Show 1114: How Health Care Became Big Business (Archive)

The People's Pharmacy

Joe and Terry Graedon

Kids & Family, Medicine, Health & Fitness, Alternative Health

4.61.2K Ratings

🗓️ 4 July 2019

⏱️ 58 minutes

🧾️ Download transcript

Summary

The American health care system is a $3 trillion mess. Although it has significant technological sophistication, this big business doesn’t seem consistently able to get appropriate treatments to the patients who need them. Millions of people have no insurance, or the insurance they have doesn’t cover the care they need. Increasing premiums and unexpected bills can put families under great economic pressure or even send them into bankruptcy.

Medicine as Big Business:

We look at the business of medicine and how it evolved. Health care was once considered a nonprofit industry. How did profit come to dominate it so thoroughly? Now, some cancer centers may charge nearly half a million dollars for a new treatment. Few individuals can afford that, and eventually insurance companies will find it challenging to pay. Is there anything that can be done to change this situation?

An American Sickness:

Dr. Elisabeth Rosenthal has examined the conditions that culminated in our current health care system. She has also looked at the consequences for American health. You’ll definitely want to hear about the rules that the dysfunctional economic system of health care uses.
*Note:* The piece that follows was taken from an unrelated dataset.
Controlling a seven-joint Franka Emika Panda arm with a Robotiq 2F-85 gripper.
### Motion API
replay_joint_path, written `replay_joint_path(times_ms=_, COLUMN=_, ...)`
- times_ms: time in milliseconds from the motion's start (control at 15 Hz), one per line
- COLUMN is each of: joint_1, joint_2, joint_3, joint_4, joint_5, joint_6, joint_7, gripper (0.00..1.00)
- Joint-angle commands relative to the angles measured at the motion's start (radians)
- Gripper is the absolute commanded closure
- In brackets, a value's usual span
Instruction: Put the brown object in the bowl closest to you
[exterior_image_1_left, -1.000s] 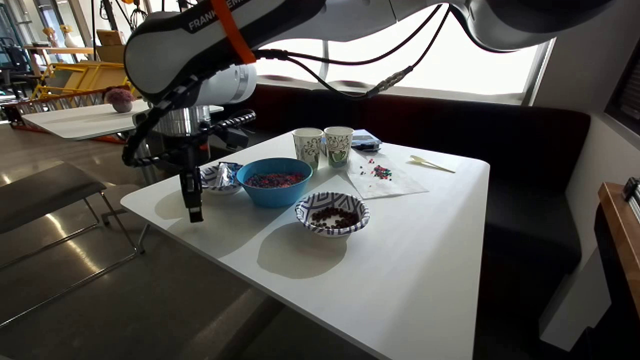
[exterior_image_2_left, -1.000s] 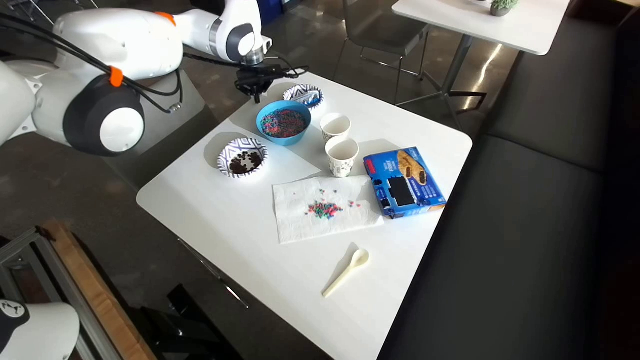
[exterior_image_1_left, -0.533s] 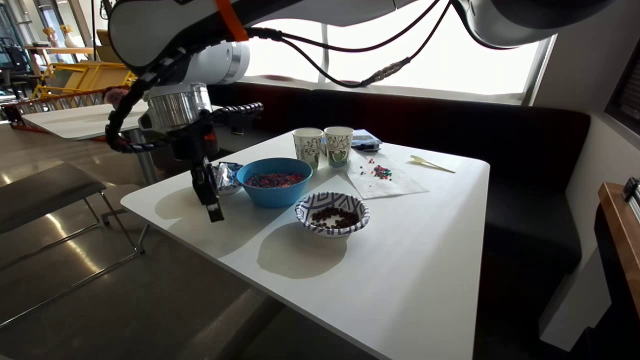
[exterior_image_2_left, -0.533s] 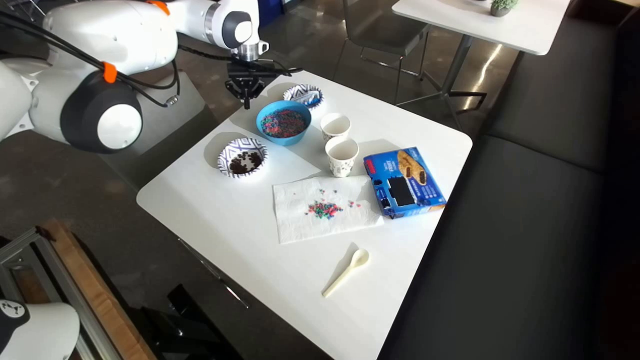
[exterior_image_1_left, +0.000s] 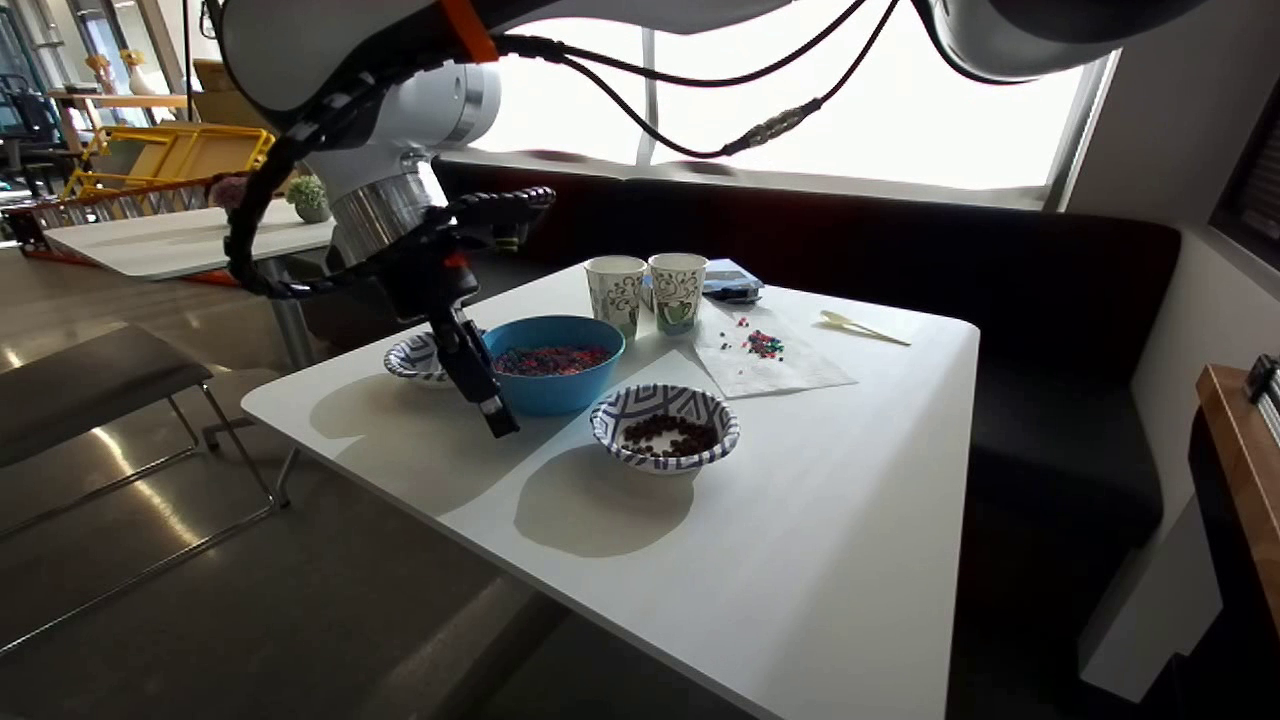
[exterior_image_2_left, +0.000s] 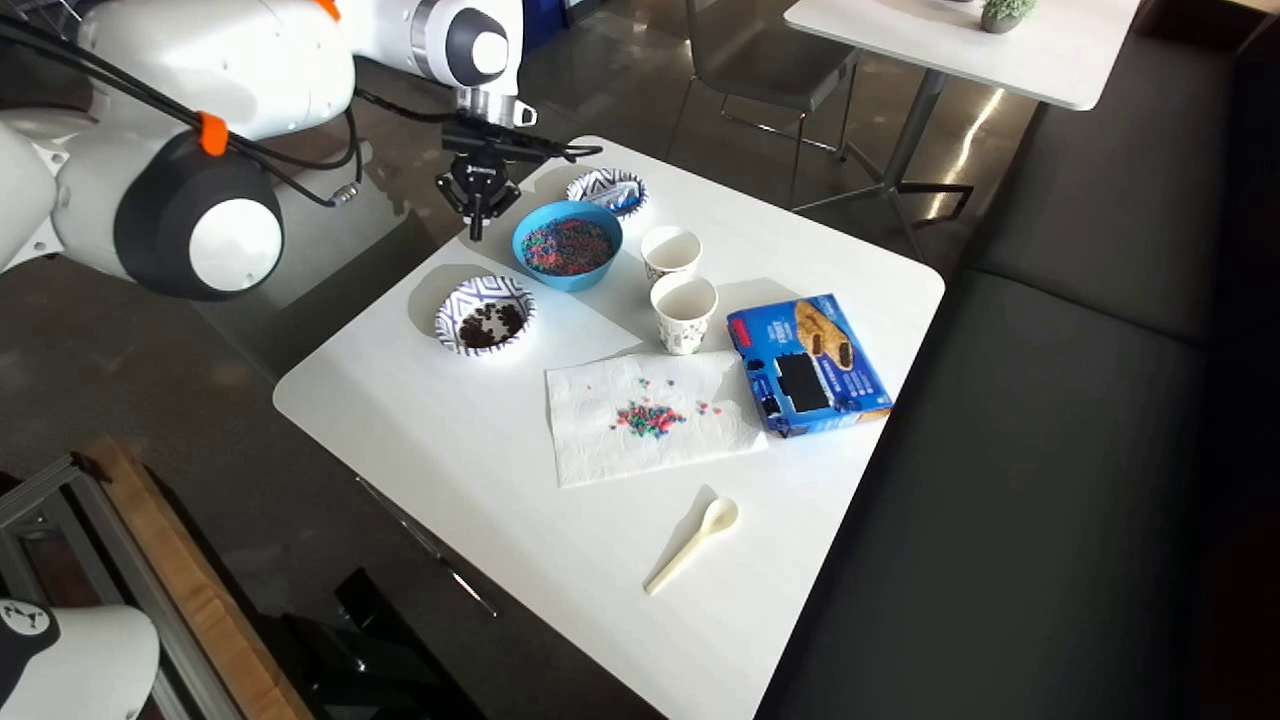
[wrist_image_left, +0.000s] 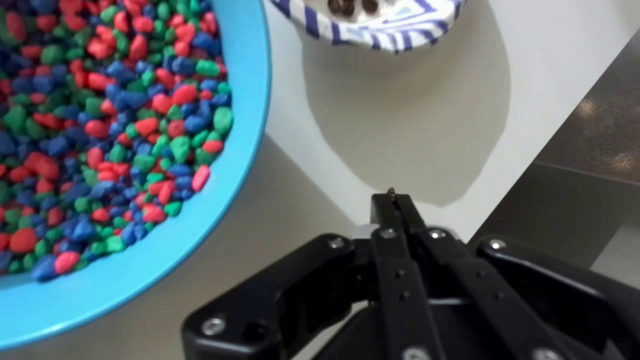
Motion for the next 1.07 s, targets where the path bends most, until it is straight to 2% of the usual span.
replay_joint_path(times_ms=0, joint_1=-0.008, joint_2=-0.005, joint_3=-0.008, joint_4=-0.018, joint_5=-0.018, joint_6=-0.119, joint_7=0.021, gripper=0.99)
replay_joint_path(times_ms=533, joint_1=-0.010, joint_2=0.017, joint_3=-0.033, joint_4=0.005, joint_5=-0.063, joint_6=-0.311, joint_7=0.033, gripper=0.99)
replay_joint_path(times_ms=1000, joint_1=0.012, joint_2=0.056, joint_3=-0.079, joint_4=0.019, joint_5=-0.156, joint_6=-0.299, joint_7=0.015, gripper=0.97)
In addition to analysis, she offers suggestions for both individual and collective action to turn health care around. How can you make sense of your hospital bills? What can you do to reduce the chance of an unexpected out-of-network charge? Learn what political action could take health care back from big business.

This Week’s Guest:

Elisabeth Rosenthal, MD, is editor in chief of Kaiser Health News, an independent newsroom focusing on health and health policy journalism. Before that, Dr. Rosenthal earned her medical degree from Harvard Medical School and practiced as an emergency physician. She spent twenty-two years as a reporter, correspondent and senior writer at The New York Times.

Her book, out in paperback, is An American Sickness: How Health Care Became Big Business and How You Can Take It Back.

The photo of Dr. Rosenthal is by Nina Subin.

Listen to the Podcast:

The podcast of this program will be available the Monday after the broadcast date. The show can be streamed online from this site and podcasts can be downloaded for free. CDs may be purchased at any time after broadcast for $9.99.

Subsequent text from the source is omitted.